2.4. Association of Genotypes and Serum Levels

Our evaluation of the distribution of the genotypes rs1800629 and rs361525 of TNF-α with respect to serum levels in NB patients did not reveal a significant association of any genotype for both polymorphisms studied with circulating levels of TNF-α (Table A2). We observed that more than 40% of NB patients with homozygous wild-type (GG) genotypes for these polymorphisms presented low TNF-α serum levels compared with patients with heterozygous and homozygous-variant genotypes (Table A2).

2.5. Survival Analysis

Our survival analysis using the Kaplan–Meier method showed that for the rs361525 TNF-α polymorphism, patients with NB and the AA genotype had better overall (OS) and event-free survival (EFS) rates. It was not significant (Figure 1). However, the TNF-α SNP rs1800629 had a significant effect (p = 0.026) on EFS because patients with the homozygous-variant AA genotype had lower EFS compared with patients with homozygous wild-type GG (92.35% vs. 20%) and heterozygous GA (75% vs. 20%) (Figure 2). On the other hand, OS and EFS in relation to the stratification of patients with high and low TNF-α serum levels did not show significant differences either (p = 0.14 and p = 0.143) (Figure 3). In addition, we performed multivariate Cox regression analysis, which was not significant; further details on the variables included and the results obtained can be found in Table A3.
We performed multivariate Cox regression analysis, which included the variables of age at diagnosis, MYCN status, INSS stage, and TNF-α serum concentrations and genetic variants rs1800629 and rs361525. It was not possible to adjust for MYCN amplification due to the reduced sample size. Our analyses showed no significant effects for these variants in conjunction with the risk of death Table A3

3. Discussion

TNF-α is a mediator of the immune response in various immunological diseases, infections, and types of cancer. The -238G/A and -308G/A polymorphisms are in the promoter region of the TNF-α gene and are associated with alterations in the levels of TNF-α expression, which may be related to the clinical outcomes of various diseases. In our study, we investigated the association of the genetic polymorphisms -238G/A rs361525 and 308 G/A rs1800629 and TNF-α serum concentrations with clinical outcomes in patients with NB. Previous studies analyzed the relationship of these genetic variants with various diseases and types of cancer, presenting contradictory results that largely depended on the ethnicity of the population and the type of disease [40,41,42]. Until now, there were no published studies about the role of TNF-α polymorphisms in NB.
In our study, for the -238 G/A rs361525 polymorphism, we found a significant difference in the frequency of the homozygous GG genotype (81.6% vs. 48.1%) in the control group compared with patients with NB. We observed the G allele an association with decrease in the risk of NB in the analyzed population.

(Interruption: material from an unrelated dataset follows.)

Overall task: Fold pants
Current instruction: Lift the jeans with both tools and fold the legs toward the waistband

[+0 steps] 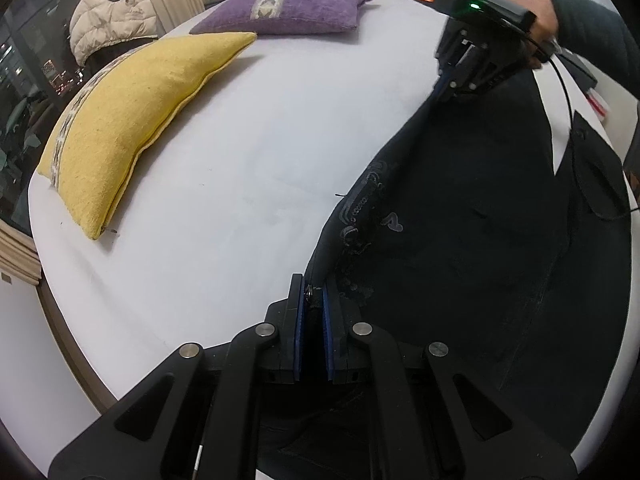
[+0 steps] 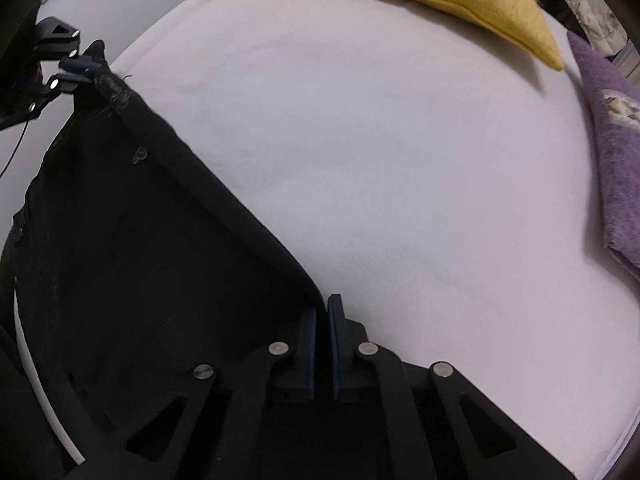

Likewise, we found an association between the GA heterozygous genotype of this variant and the risk of presenting NB. Our findings are consistent with previous reports in various meta-analysis studies that associated the -238 G/A polymorphism with the risk of various types of cancer, specifically the GA and AA genotypes with the risk of colorectal cancer in the Caucasian population [43,44,45,46]. The A allele and the GA and AA genotypes were associated with the risk of gastric cancer in Asian populations [41,42,43,44], the AA genotype was associated with the risk of hepatocellular carcinoma in African, Asian, and South American populations [45], and patients with genotypes GA + AA presented a higher risk of multiple myeloma in the Polish population [40]. Also, an association between the GA genotype of this polymorphism and cancer susceptibility in Polish patients with systemic sclerosis was recently reported [47]. However, multiple myeloma in the Turkish population has no association between this polymorphism and risk of disease [48], which is why ethnicity is an important factor that influences the incidences of genetic variants and their relationships with different diseases. Furthermore, our results contrast with those of other studies where the A allele of this polymorphism was presented as a biomarker of protection against diseases, such as lung cancer and idiopathic arthritis [29,30], as well as with reports where no association of SNP -238 G/A with the risk of diseases such as osteosarcoma, ischemic heart disease, and acute pancreatitis, among others [34,42,43,44,48]. In addition, results from studies on the Mexican population found no relationship between this polymorphism and the risk or severity of colorectal cancer [45].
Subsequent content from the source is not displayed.